MW: There were three main things. First, I needed to truly understand the business. In the law firm, I thought I understood my clients’ businesses, and I did to an extent. But it’s so much more involved in-house, and it’s constant. Second, I had to understand that an in-house lawyer is a businessperson with a law degree. I wore a legal hat on some issues, but I also had to balance business risks. I’ve always enjoyed business, and I had to make myself a valuable partner. Finally, I had to understand that you can’t do everything perfectly. In a law firm, there’s a certain standard—perfection—about how things will be written and presented. That’s still important, but each day in a corporate legal department is like triage. Some things require 100 percent of your attention, and you can’t make a single mistake. Other things aren’t as important and don’t require that same level of detail. You have to know how to prioritize.

MC: You previously worked at Goodwin Procter, one of the nation’s leading law firms. Why did you come to Staples?

MW: I joined in 1999, and the business is much different today. Back then, Staples was a hot company. It was growing and in very high demand, and there was a push to expand internationally. Staples had just expanded in Europe, acquired some US companies, and launched In the law firm, I had done everything from IPO launches to buying interest, and I was excited to do things like that at a growing company, where I’d be an integral part of the business.

MC: Was there anything that surprised you about working in-house?

MW: I worked harder than I did at the law firm—some people think in-house is a cushy job, but it’s not. It’s very hard for the first few years, and the workload spikes and dips, but my quality of life was better. I was able to control my schedule, and I enjoyed my work much more.

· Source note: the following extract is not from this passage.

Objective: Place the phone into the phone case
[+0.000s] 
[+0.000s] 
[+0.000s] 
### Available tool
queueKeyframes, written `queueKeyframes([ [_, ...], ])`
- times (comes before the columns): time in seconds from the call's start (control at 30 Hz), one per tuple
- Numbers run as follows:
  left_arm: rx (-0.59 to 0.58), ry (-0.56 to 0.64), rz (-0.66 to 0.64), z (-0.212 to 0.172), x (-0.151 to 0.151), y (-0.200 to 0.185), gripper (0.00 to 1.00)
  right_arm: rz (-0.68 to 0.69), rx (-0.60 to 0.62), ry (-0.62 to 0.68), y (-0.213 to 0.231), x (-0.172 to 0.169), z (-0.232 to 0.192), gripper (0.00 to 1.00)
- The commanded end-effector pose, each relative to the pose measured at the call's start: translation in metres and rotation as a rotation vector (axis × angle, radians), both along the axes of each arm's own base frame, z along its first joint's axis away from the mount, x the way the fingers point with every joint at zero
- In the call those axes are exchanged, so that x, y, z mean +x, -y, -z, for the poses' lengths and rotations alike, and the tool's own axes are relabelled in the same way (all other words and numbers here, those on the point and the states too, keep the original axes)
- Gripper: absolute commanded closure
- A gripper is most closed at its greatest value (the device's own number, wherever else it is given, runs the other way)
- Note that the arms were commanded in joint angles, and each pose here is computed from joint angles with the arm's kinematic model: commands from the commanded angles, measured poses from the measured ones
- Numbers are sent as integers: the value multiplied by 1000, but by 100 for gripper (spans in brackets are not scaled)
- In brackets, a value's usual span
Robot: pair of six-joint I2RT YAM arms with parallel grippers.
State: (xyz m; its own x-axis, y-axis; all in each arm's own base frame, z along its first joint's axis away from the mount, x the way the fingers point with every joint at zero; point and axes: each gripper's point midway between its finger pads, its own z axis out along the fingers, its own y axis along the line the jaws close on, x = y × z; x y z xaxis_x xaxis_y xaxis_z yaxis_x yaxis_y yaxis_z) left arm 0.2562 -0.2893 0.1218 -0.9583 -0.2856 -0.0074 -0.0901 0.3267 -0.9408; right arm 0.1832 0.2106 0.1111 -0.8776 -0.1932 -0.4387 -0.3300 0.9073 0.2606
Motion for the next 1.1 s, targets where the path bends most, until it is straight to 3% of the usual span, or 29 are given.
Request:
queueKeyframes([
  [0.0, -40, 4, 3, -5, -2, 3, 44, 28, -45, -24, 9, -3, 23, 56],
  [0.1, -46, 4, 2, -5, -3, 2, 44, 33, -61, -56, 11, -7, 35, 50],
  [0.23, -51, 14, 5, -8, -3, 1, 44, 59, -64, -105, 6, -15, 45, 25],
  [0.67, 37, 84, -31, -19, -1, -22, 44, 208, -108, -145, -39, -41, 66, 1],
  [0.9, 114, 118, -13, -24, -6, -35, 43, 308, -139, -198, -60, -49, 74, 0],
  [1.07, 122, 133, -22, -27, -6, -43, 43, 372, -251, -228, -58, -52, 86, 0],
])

MC: What have you found to be the most rewarding part of your work?

MW: The people. I like enabling our people to succeed and working with people outside of the company, too. Client relationships are hugely rewarding, but they take a lot of work. I enjoy leveraging my knowledge to help our business succeed internationally. I feel like I can do that after so many years there.

MC: What presents the most challenges?

MW: Time. Managing time, finding time to talk to everyone across different time zones. My team works six days per week, on call 24 hours because we talk to our groups abroad so often. I feel like I’m always working though there’s one crossover day that we all don’t have to work. Time is precious and short, and I always need to be available. Sometimes I’ll do calls to China at 10 or 11 p.m. my time because I want to be respectful of their schedule, but that means some days are very long.

MC: What is one thing people should know about Staples’ legal department?

MW: Staples’ slogan is “Make more happen.” And we work very hard to do that. The legal department makes more happen around the world. We’re globally integrated, highly engaged, and commercially oriented. We want to be trusted business advisers. The legal team serves as a model for every department in the business. We can always get better, of course, but we’ve established a world-class team.